Susanne hatte viel gelitten durch die Erinnerung an ihr schnödes Benehmen gegen Herrn Kunzel, und das Gejauchze seiner Kinder, das sie jetzt vernahm, wirkte unsagbar heilend auf ihre Seelenwunde. Gar lebhaft und innig regte sich in dem Fräulein der Wunsch, ein bißchen hinüberzugehen zu den guten Leutchen, um persönlich an ihrer Freude teilzunehmen.

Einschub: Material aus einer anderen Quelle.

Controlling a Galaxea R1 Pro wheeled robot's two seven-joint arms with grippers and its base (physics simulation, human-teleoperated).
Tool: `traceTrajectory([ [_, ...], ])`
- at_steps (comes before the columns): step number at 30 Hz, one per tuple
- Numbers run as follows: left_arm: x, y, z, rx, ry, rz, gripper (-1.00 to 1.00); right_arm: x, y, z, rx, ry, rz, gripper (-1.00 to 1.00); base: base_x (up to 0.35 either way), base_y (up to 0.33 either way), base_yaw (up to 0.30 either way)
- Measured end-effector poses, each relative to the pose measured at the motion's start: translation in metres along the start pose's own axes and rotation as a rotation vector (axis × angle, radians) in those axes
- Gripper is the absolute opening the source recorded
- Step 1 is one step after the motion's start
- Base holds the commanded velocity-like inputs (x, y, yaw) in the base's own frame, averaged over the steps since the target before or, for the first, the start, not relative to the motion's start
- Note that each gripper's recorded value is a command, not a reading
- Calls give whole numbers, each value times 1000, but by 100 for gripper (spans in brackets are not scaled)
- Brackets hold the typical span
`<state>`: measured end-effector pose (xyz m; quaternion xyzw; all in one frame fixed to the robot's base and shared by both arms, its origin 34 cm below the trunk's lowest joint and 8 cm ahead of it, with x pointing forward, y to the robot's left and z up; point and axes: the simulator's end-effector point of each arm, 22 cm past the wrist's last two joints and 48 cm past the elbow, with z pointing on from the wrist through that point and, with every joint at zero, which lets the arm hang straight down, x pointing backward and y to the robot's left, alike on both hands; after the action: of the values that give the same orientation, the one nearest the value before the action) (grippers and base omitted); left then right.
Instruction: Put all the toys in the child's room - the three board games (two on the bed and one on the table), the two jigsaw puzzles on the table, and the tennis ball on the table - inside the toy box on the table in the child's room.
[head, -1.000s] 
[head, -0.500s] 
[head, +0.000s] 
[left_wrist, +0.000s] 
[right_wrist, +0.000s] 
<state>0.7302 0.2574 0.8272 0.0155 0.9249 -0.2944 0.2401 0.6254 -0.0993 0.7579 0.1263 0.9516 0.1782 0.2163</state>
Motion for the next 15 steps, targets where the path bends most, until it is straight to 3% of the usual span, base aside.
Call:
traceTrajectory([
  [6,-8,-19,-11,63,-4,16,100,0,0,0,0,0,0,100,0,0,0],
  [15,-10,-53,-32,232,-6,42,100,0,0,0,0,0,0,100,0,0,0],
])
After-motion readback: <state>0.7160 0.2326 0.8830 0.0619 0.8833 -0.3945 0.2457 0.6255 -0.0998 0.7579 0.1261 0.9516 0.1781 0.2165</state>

Aber der Respekt der Einsamen vor der Familie, die man an einem Tage, wie der heutige, in ihrem friedlichen Beisammensein nicht stören darf, hielt sie davon ab, und so fuhr sie fort, ihre Besuche vergnügt in Gedanken abzustatten.

Sie flog in die Brigittenau zu ihrer Wäscherin und von da zu dem Buchbinder Hasse in Lerchenfeld, und von Lerchenfeld in die Kumpfgasse zur alten Blumenresel, zu lauter wackeren, schwer ringenden Menschen, die heute aufatmen – Susanne hat sie von ihren drückenden Sorgen befreit. Von der Kumpfgasse begibt sich das Fräulein nach der Freiung, sie tut es ein wenig zögernd.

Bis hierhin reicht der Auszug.